• _Information given_:
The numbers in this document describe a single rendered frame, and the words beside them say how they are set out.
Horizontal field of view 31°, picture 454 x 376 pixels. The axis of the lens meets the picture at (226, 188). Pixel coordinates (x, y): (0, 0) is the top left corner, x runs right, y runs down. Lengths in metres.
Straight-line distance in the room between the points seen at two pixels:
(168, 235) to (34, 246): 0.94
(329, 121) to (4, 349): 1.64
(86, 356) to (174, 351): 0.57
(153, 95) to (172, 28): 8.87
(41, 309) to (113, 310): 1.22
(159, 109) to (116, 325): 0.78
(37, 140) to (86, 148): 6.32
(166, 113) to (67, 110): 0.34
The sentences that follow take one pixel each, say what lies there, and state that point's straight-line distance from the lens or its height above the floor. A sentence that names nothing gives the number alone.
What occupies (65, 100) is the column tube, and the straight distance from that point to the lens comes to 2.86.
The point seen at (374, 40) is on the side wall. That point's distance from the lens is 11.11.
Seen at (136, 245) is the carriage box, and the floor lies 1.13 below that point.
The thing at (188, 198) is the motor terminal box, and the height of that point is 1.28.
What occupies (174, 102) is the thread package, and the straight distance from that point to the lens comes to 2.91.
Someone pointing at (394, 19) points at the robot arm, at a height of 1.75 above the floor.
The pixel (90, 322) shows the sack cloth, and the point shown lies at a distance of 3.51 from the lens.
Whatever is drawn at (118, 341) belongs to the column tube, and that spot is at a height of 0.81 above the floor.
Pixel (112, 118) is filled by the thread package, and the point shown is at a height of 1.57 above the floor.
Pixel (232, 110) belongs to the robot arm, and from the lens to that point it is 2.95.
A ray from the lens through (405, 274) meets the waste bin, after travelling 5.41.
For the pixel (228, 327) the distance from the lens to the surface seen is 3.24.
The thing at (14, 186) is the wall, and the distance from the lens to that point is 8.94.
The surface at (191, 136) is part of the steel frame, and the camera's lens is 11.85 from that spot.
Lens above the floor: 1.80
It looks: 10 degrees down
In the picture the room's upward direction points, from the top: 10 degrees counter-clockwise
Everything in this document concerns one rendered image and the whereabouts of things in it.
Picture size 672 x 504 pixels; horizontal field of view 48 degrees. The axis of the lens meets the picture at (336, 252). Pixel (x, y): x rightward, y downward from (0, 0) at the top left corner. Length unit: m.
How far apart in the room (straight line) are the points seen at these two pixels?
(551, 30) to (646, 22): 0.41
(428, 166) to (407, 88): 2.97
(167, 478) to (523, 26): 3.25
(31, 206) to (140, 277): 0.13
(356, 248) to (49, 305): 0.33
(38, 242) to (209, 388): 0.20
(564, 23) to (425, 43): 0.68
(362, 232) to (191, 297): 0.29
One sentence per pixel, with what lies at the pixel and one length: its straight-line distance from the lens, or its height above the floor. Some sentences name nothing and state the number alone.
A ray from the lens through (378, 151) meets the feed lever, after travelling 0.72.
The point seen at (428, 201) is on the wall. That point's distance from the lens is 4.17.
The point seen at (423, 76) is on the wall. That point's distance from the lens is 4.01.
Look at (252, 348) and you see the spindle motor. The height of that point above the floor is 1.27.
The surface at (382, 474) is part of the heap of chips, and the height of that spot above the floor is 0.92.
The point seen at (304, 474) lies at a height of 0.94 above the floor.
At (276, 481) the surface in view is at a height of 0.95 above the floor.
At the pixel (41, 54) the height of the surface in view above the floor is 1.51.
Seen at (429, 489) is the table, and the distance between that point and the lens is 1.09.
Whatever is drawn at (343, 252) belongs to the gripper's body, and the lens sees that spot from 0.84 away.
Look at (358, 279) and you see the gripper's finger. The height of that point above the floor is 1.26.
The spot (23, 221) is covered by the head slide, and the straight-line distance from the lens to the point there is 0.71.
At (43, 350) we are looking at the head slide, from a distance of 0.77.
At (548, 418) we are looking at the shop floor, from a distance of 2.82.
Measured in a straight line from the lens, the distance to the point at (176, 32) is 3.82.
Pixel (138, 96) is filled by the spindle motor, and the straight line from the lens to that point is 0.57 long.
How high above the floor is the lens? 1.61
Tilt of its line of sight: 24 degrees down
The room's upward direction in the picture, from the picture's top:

• _Exercise_: Transcribe all of the material above with complete accuracy.

• _Output below_:
The numbers in this document describe a single rendered frame, and the words beside them say how they are set out.
Horizontal field of view 31°, picture 454 x 376 pixels. The axis of the lens meets the picture at (226, 188). Pixel coordinates (x, y): (0, 0) is the top left corner, x runs right, y runs down. Lengths in metres.
Straight-line distance in the room between the points seen at two pixels:
(168, 235) to (34, 246): 0.94
(329, 121) to (4, 349): 1.64
(86, 356) to (174, 351): 0.57
(153, 95) to (172, 28): 8.87
(41, 309) to (113, 310): 1.22
(159, 109) to (116, 325): 0.78
(37, 140) to (86, 148): 6.32
(166, 113) to (67, 110): 0.34
The sentences that follow take one pixel each, say what lies there, and state that point's straight-line distance from the lens or its height above the floor. A sentence that names nothing gives the number alone.
What occupies (65, 100) is the column tube, and the straight distance from that point to the lens comes to 2.86.
The point seen at (374, 40) is on the side wall. That point's distance from the lens is 11.11.
Seen at (136, 245) is the carriage box, and the floor lies 1.13 below that point.
The thing at (188, 198) is the motor terminal box, and the height of that point is 1.28.
What occupies (174, 102) is the thread package, and the straight distance from that point to the lens comes to 2.91.
Someone pointing at (394, 19) points at the robot arm, at a height of 1.75 above the floor.
The pixel (90, 322) shows the sack cloth, and the point shown lies at a distance of 3.51 from the lens.
Whatever is drawn at (118, 341) belongs to the column tube, and that spot is at a height of 0.81 above the floor.
Pixel (112, 118) is filled by the thread package, and the point shown is at a height of 1.57 above the floor.
Pixel (232, 110) belongs to the robot arm, and from the lens to that point it is 2.95.
A ray from the lens through (405, 274) meets the waste bin, after travelling 5.41.
For the pixel (228, 327) the distance from the lens to the surface seen is 3.24.
The thing at (14, 186) is the wall, and the distance from the lens to that point is 8.94.
The surface at (191, 136) is part of the steel frame, and the camera's lens is 11.85 from that spot.
Lens above the floor: 1.80
It looks: 10 degrees down
In the picture the room's upward direction points, from the top: 10 degrees counter-clockwise
Everything in this document concerns one rendered image and the whereabouts of things in it.
Picture size 672 x 504 pixels; horizontal field of view 48 degrees. The axis of the lens meets the picture at (336, 252). Pixel (x, y): x rightward, y downward from (0, 0) at the top left corner. Length unit: m.
How far apart in the room (straight line) are the points seen at these two pixels?
(551, 30) to (646, 22): 0.41
(428, 166) to (407, 88): 2.97
(167, 478) to (523, 26): 3.25
(31, 206) to (140, 277): 0.13
(356, 248) to (49, 305): 0.33
(38, 242) to (209, 388): 0.20
(564, 23) to (425, 43): 0.68
(362, 232) to (191, 297): 0.29
One sentence per pixel, with what lies at the pixel and one length: its straight-line distance from the lens, or its height above the floor. Some sentences name nothing and state the number alone.
A ray from the lens through (378, 151) meets the feed lever, after travelling 0.72.
The point seen at (428, 201) is on the wall. That point's distance from the lens is 4.17.
The point seen at (423, 76) is on the wall. That point's distance from the lens is 4.01.
Look at (252, 348) and you see the spindle motor. The height of that point above the floor is 1.27.
The surface at (382, 474) is part of the heap of chips, and the height of that spot above the floor is 0.92.
The point seen at (304, 474) lies at a height of 0.94 above the floor.
At (276, 481) the surface in view is at a height of 0.95 above the floor.
At the pixel (41, 54) the height of the surface in view above the floor is 1.51.
Seen at (429, 489) is the table, and the distance between that point and the lens is 1.09.
Whatever is drawn at (343, 252) belongs to the gripper's body, and the lens sees that spot from 0.84 away.
Look at (358, 279) and you see the gripper's finger. The height of that point above the floor is 1.26.
The spot (23, 221) is covered by the head slide, and the straight-line distance from the lens to the point there is 0.71.
At (43, 350) we are looking at the head slide, from a distance of 0.77.
At (548, 418) we are looking at the shop floor, from a distance of 2.82.
Measured in a straight line from the lens, the distance to the point at (176, 32) is 3.82.
Pixel (138, 96) is filled by the spindle motor, and the straight line from the lens to that point is 0.57 long.
How high above the floor is the lens? 1.61
Tilt of its line of sight: 24 degrees down
The room's upward direction in the picture, from the picture's top:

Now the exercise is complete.